# [What you should do]
An exact copy of every record, without the pictures, is what should come back.

[Records from a collection]
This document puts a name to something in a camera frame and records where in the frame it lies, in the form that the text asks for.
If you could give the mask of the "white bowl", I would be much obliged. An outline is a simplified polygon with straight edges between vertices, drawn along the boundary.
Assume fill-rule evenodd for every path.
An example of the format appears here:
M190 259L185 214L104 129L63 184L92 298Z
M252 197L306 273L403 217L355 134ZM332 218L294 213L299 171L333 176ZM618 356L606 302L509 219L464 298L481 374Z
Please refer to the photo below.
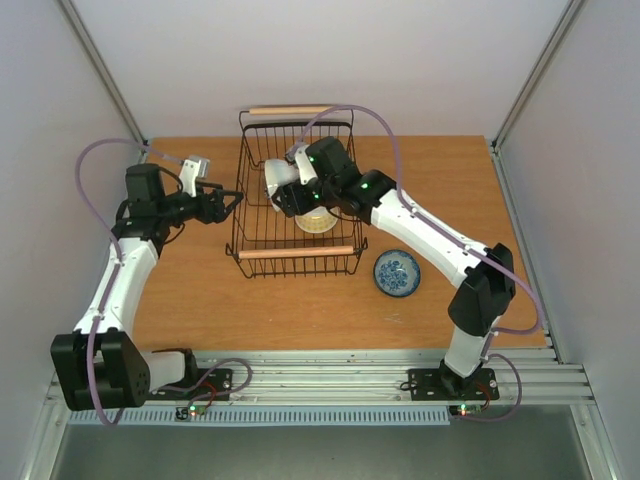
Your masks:
M264 162L266 193L272 199L280 186L299 179L299 170L295 164L282 159L268 159Z

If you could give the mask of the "teal yellow sun bowl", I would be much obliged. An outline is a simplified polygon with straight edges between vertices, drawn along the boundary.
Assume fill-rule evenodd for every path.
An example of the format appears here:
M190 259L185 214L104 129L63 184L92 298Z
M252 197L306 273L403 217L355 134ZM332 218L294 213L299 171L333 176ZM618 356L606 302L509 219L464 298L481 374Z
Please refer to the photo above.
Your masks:
M296 215L294 221L302 231L319 235L332 230L338 218L325 207L317 207L304 215Z

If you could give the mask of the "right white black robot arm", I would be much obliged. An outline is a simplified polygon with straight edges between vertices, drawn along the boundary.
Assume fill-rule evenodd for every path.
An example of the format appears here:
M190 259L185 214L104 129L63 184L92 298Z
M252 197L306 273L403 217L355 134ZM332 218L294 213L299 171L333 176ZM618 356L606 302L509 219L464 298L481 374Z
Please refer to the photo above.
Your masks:
M451 398L473 389L491 330L516 293L512 252L460 234L383 172L361 172L334 137L302 144L283 160L267 160L264 175L275 210L294 217L337 208L402 241L451 283L456 293L448 315L454 332L439 366L439 383Z

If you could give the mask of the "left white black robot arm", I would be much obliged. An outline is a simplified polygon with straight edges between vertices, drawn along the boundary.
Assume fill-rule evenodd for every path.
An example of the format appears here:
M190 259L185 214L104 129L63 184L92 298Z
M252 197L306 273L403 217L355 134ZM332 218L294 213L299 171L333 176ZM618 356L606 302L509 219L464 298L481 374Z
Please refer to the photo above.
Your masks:
M184 160L173 193L164 188L164 167L140 164L127 169L127 196L108 230L112 244L100 283L73 331L57 335L50 347L70 410L140 407L160 389L179 398L199 391L202 375L190 350L143 354L132 333L144 287L172 229L191 220L221 223L243 199L240 192L208 182L208 169L203 157Z

# [Answer for the task]
This document puts a name to something in a camera frame and records where in the frame it lies, in the form that the text asks for.
If you could give the mask of the "white bowl", I would be much obliged. An outline is a simplified polygon with straight edges between vertices, drawn along the boundary.
Assume fill-rule evenodd for every path.
An example of the format appears here:
M190 259L185 214L104 129L63 184L92 298Z
M252 197L306 273L403 217L355 134ZM332 218L294 213L299 171L333 176ZM618 356L606 302L509 219L464 298L481 374Z
Please refer to the photo below.
Your masks:
M264 162L266 193L272 199L280 186L299 179L299 170L295 164L282 159L268 159Z

If you could give the mask of the "teal yellow sun bowl", I would be much obliged. An outline is a simplified polygon with straight edges between vertices, drawn along the boundary.
Assume fill-rule evenodd for every path.
An example of the format appears here:
M190 259L185 214L104 129L63 184L92 298Z
M252 197L306 273L403 217L355 134ZM332 218L294 213L299 171L333 176ZM618 356L606 302L509 219L464 298L481 374Z
Please refer to the photo above.
Your masks:
M296 215L294 221L302 231L319 235L332 230L338 218L325 207L317 207L304 215Z

If you could give the mask of the "right white black robot arm", I would be much obliged. An outline is a simplified polygon with straight edges between vertices, drawn along the boundary.
Assume fill-rule evenodd for every path.
An example of the format appears here:
M190 259L185 214L104 129L63 184L92 298Z
M252 197L306 273L403 217L355 134ZM332 218L294 213L299 171L333 176ZM618 356L606 302L509 219L464 298L481 374Z
Please refer to the photo above.
Your masks:
M451 398L473 389L491 330L516 293L512 252L460 234L383 172L361 172L334 137L302 144L283 160L267 160L264 175L275 210L294 217L337 208L402 241L451 283L456 293L448 315L454 332L439 366L439 383Z

If you could give the mask of the "left white black robot arm", I would be much obliged. An outline is a simplified polygon with straight edges between vertices, drawn along the boundary.
Assume fill-rule evenodd for every path.
An example of the format appears here:
M190 259L185 214L104 129L63 184L92 298Z
M252 197L306 273L403 217L355 134ZM332 218L294 213L299 171L333 176ZM618 356L606 302L509 219L464 298L481 374Z
Please refer to the photo above.
Your masks:
M184 160L173 193L164 188L164 167L140 164L127 169L127 196L108 230L112 244L100 283L73 331L57 335L50 347L70 410L140 407L160 389L179 398L199 391L202 375L190 350L143 354L132 333L144 287L172 229L191 220L221 223L243 199L240 192L208 182L208 169L203 157Z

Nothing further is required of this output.